*** Opening RECORDS SHOWN ***

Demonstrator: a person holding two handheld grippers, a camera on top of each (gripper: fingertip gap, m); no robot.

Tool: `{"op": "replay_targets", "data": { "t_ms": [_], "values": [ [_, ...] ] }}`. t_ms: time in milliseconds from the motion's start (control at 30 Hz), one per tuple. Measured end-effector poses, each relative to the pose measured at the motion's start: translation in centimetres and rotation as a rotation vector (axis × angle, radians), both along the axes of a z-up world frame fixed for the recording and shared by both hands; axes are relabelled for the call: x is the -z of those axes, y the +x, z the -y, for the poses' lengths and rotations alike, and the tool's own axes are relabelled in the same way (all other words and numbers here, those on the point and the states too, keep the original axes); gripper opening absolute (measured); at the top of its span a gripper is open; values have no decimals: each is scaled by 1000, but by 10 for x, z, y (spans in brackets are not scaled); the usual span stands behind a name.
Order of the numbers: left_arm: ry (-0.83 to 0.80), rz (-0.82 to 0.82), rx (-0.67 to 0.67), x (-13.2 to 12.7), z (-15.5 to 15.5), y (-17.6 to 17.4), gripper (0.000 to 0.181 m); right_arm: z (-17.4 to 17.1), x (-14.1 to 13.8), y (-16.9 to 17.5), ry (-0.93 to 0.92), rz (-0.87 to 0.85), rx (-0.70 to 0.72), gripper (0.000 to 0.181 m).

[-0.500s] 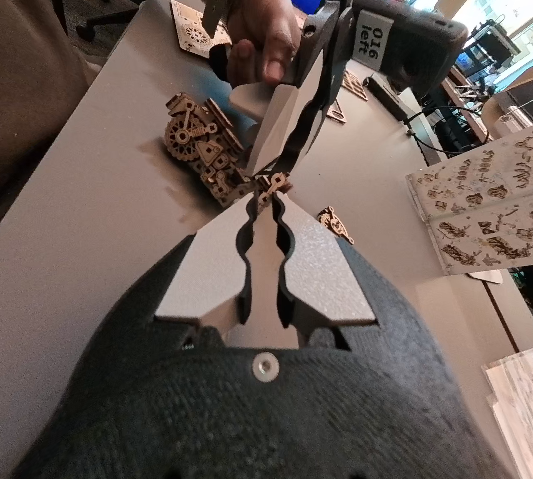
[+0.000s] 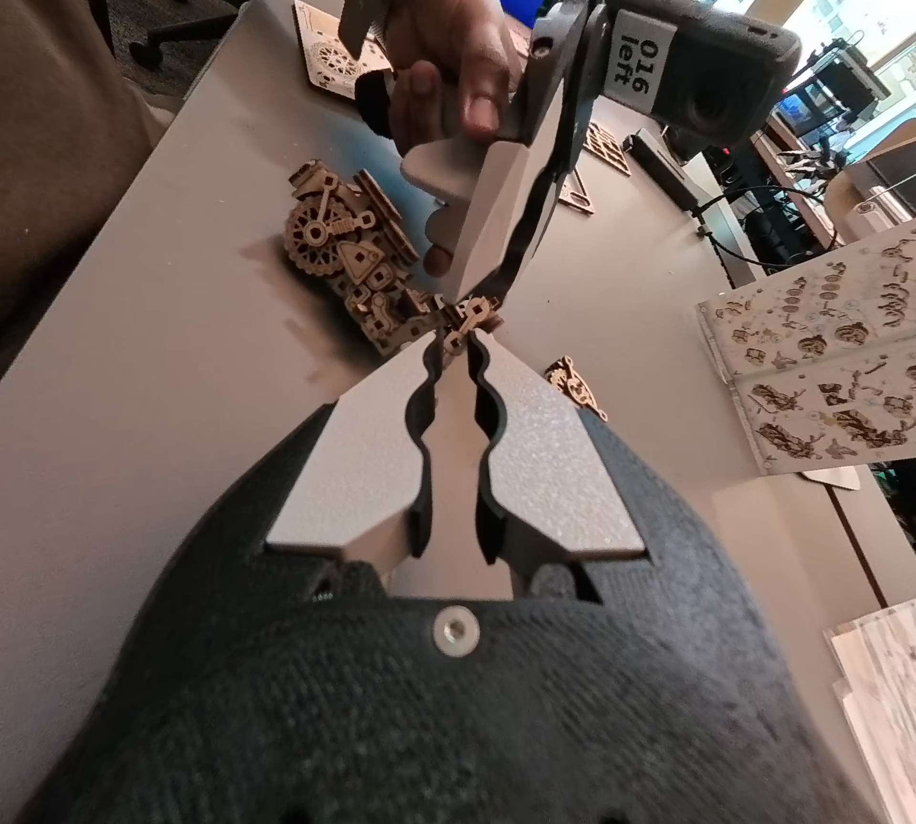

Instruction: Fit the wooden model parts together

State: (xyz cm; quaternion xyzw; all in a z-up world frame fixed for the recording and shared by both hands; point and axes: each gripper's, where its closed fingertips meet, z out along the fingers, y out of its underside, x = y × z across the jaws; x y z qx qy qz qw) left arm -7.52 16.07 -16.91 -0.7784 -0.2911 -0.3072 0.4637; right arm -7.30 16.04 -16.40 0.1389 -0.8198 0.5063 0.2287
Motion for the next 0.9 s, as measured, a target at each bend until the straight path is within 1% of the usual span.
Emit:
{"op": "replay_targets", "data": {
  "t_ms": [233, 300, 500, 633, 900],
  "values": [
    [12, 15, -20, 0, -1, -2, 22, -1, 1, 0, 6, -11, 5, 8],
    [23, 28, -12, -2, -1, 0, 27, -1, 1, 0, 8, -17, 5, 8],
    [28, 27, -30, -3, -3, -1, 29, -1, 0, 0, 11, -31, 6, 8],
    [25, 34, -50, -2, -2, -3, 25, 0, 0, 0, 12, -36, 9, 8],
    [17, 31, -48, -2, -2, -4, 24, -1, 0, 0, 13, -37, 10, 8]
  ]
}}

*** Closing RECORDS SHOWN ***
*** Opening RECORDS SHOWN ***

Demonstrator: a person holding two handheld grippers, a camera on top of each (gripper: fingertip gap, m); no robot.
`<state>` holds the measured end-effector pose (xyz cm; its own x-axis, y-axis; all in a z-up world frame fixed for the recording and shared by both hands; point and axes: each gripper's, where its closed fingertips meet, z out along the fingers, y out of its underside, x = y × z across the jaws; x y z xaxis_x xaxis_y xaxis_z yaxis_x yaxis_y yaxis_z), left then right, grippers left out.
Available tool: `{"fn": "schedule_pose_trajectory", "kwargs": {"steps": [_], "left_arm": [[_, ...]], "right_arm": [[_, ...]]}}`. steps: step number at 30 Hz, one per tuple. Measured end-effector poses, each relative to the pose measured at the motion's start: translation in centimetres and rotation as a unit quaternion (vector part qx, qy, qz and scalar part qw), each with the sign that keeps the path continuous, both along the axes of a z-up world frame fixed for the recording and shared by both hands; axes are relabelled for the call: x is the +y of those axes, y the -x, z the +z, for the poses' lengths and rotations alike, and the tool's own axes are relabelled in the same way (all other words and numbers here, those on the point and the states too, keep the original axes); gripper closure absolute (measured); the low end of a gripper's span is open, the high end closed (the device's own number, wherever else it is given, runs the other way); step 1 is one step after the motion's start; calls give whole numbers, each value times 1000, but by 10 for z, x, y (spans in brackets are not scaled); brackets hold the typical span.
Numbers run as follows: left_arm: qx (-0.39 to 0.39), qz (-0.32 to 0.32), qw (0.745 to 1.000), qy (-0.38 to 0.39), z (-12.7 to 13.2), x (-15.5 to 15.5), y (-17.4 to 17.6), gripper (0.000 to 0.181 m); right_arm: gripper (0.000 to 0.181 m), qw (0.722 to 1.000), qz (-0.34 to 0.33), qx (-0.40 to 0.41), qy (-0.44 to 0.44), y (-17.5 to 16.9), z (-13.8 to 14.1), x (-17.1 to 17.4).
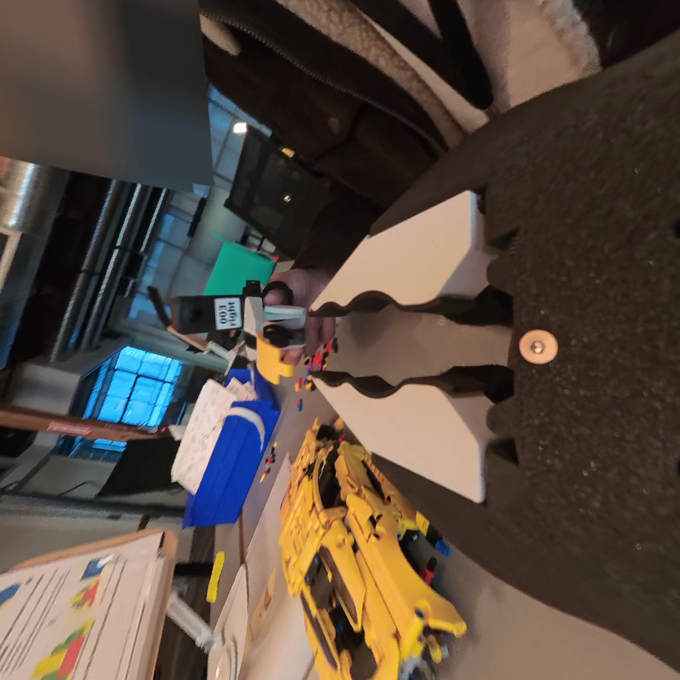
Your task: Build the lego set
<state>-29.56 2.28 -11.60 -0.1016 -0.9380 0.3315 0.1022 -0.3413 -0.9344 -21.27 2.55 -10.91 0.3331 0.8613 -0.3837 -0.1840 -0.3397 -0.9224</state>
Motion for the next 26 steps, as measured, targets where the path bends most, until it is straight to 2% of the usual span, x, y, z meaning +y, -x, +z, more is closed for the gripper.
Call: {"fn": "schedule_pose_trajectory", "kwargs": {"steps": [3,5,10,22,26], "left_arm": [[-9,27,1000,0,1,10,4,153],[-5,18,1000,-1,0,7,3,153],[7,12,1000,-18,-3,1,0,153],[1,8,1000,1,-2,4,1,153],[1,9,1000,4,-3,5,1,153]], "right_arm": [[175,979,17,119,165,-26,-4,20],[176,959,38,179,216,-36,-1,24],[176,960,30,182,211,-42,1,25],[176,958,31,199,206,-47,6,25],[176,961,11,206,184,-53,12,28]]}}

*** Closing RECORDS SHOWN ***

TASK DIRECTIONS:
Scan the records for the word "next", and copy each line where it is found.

OUTPUT FOR THIS EXERCISE:
Motion for the next 0.9 s, as measured, a target at each bend until the straight path is within 1% of the usual span.
Motion for the next 26 steps, as measured, targets where the path bends most, until it is straight to 2% of the usual span, x, y, z meaning +y, -x, +z, more is closed for the gripper.

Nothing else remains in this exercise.